A Solution for School Disengagement
The world has changed. Our education system has not. As a result, school is broken.
It’s so bad that many kids don’t go to school anymore. Chronic absenteeism was an issue before the pandemic. It’s gotten worse.
The data tells a grim story. According to the Minnesota school dashboard, the number of students in the state attending class consistently (more than 90 percent of the time they are enrolled during the year) dropped from 85 percent in 2019 to less than 70 percent in 2022. In Minneapolis Public Schools, the overall attendance rate has fallen from 79 percent to 46 percent. In some schools, fewer than 25 percent of students show up on a regular basis.
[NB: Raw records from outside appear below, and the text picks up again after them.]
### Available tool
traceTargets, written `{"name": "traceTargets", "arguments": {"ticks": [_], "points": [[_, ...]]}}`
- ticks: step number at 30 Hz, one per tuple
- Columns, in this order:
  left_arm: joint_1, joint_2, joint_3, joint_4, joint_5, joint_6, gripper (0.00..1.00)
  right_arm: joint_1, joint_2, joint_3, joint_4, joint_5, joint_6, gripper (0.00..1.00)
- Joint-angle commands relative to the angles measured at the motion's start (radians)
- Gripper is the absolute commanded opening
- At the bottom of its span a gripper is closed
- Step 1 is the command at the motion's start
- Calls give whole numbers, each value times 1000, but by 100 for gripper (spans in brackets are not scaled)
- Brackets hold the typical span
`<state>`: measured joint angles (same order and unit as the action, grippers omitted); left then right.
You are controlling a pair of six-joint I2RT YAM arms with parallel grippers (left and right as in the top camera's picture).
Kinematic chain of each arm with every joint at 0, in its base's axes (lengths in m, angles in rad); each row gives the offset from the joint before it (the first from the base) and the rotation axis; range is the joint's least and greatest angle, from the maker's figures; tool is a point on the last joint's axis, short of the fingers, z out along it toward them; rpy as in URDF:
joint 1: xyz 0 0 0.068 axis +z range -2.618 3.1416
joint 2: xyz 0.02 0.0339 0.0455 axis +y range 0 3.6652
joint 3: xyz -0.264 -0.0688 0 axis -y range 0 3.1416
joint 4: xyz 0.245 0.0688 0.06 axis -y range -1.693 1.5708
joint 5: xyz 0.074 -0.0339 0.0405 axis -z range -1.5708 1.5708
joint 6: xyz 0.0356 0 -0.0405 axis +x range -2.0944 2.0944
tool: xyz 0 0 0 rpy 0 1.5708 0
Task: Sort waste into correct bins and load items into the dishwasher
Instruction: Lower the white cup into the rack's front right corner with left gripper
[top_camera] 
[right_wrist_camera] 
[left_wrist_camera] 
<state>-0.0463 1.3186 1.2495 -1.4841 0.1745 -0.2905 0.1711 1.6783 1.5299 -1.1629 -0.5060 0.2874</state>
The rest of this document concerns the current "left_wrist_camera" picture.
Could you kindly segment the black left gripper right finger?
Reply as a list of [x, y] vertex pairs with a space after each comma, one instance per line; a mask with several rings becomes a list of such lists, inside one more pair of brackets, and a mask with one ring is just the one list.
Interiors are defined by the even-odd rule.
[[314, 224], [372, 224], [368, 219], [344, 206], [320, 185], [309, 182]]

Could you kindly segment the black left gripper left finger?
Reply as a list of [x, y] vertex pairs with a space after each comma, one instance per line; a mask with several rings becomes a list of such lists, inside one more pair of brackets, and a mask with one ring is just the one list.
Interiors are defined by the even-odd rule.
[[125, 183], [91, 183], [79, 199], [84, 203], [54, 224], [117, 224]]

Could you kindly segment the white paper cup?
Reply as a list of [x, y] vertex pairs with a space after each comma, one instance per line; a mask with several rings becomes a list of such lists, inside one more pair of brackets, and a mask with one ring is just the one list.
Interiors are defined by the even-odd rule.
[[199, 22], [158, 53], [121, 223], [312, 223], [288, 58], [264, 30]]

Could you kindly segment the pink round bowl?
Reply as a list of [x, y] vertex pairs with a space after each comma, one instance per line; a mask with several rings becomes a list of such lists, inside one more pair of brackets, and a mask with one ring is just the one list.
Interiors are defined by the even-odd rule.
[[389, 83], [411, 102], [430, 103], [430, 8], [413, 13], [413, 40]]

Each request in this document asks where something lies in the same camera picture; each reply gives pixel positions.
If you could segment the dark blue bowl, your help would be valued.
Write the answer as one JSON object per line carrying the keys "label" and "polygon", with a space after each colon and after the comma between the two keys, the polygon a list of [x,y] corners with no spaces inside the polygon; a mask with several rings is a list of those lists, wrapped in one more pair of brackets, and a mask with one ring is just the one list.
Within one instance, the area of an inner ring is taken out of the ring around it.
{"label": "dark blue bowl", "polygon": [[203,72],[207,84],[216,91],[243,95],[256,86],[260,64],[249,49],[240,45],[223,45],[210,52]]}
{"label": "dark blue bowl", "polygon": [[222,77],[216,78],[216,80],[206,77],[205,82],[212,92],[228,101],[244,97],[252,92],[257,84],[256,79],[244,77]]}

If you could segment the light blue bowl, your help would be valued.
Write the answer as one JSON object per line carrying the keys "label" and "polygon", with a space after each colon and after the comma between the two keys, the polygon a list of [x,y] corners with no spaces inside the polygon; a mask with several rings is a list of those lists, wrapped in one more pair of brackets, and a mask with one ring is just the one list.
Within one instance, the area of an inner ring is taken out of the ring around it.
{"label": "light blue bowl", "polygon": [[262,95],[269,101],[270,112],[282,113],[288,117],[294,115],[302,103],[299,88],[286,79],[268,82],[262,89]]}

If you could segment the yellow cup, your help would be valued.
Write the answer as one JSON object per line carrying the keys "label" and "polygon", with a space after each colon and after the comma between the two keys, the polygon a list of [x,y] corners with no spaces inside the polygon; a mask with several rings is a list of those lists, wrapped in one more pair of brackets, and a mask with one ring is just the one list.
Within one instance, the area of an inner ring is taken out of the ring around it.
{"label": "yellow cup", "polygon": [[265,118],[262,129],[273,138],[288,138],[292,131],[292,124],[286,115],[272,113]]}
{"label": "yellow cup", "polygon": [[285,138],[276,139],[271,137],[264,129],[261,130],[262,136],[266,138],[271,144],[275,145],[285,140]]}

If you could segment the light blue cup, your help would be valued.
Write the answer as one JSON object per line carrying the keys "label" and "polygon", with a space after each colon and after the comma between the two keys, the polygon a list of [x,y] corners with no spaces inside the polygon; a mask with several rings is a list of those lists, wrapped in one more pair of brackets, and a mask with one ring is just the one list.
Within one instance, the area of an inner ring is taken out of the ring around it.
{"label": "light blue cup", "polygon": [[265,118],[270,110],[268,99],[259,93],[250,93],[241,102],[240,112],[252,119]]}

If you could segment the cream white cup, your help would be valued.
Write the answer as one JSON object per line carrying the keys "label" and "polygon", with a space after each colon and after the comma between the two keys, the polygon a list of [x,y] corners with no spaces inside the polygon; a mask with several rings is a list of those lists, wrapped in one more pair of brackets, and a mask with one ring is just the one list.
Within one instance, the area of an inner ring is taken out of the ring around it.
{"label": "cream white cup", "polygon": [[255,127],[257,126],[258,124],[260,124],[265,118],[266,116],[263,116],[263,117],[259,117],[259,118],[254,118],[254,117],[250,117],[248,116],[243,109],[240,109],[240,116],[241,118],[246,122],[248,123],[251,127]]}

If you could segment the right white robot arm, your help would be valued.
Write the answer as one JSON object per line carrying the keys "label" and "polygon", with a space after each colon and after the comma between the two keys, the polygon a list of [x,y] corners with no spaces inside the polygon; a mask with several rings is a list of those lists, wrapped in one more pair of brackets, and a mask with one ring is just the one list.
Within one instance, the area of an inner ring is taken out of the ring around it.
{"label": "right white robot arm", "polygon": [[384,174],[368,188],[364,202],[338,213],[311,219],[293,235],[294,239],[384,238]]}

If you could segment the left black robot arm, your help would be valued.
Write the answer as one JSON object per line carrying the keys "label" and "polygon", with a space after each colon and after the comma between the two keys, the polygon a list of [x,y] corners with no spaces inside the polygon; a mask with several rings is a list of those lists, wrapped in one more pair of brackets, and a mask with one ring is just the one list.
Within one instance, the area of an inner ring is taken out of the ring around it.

There are over 30,000 students in 97 MPS schools. That means over 15,000 of them are not engaged in school. Over 32 percent of students are from economically disadvantaged communities, compounding the impact. The 74, an education news source, reports that while white students in Minnesota attending school dropped from 90 percent to 59 percent, the number for Black students fell from 71 percent to 32 percent. Latinos went from 78 percent to 44 percent. Native Americans dropped from 44 percent to 24 percent. And children getting special education services dipped from 63 percent to 37 percent.
Every day is an opportunity for students to learn. Every day they miss school is a missed opportunity. Those daily missed opportunities turn into persistent missed opportunities. Before long, opportunities disappear.
The National Library of Medicine finds that school disengagement, or a student’s lack of involvement in education, can lead to many detrimental outcomes, including chronic mental health difficulties, conduct and delinquent behaviors, criminal involvement, and unemployment in adolescence and adulthood.
This is a crisis. But it is solvable.
The Strong Mind Strong Body Foundation, a youth and family development organization where I am executive director, is working on a solution (as are others with attendance strategies). We had our third community solutions with youth workshop at Walker Library in Uptown Minneapolis on Feb. 3. The topic of the day (chosen by youth) was disengagement in school.
Eleven students, from fourth to eighth grade, participated, along with 15 community elders. They included teachers, educators, parents, police officers, a musician, mental health expert, neighborhood support specialist, artist, finance director, fisherman, and retired leadership consultant. They all shared their thoughts on why we have an epidemic of disengagement and ideas for solutions.
I see students struggling with paying attention or not wanting to go into class. It makes me sad thinking how much they’re missing.
Students would rather skip school than go.
It’s harder to teach with so many absences: I’m worried about learning.
No family support.
Issues of sickness in a Covid world.
Teach topics that are happening now.
Have a modern curriculum that engages students, with various ways of learning, including internet.
More fun activities, not just learning.
Less teacher talk and more students leading.
We had an intergenerational talking circle with young and old community members talking solutions. Then, we split up into two breakout sessions to drill down on solutions using a knowledge to action framework.
One of the most enlightening moments was when a youth said school needs to teach more relevant lessons on practical subjects and a mother of seven (including two workshop attendees) and grandmother of five said that schools need to listen to students more to make school more engaging.
In business, customer discovery is the process of understanding customers’ situations, needs, and pain points.
What if we created an educational culture in schools that treated parents and students as customers? The primary customer is the parents, the ones who pay for school, either indirectly through taxes for public school or directly for private school. The secondary customers are students, the learners and source for feedback on results.
Could teachers, department heads, school administrators, and district leaders see parents and students as customers to help identify problems, gather data, form hypotheses, and implement solutions?
Focusing on the customer has worked for many successful businesses. Jeff Bezos built Amazon into one of the world’s largest companies by putting customers first.
From the beginning, Amazon focused on three things:
- What can we invent for customers?
- What can we do differently?
- How can we make the customer experience better?
Imagine if our educational system worked this way. Start with the customer and work backward. Find out what parents and students need. Then provide that.
Focusing on the customer is hard to do. It is worth the effort.
Today, Amazon has a market cap of $1.76 trillion, behind only Microsoft ($3.02 trillion), Apple ($2.91T), Saudi Aramco ($1.99T), and Alphabet/Google ($1.79T). Customer obsession is how Amazon prospered.
Education can win, too, by putting customers first.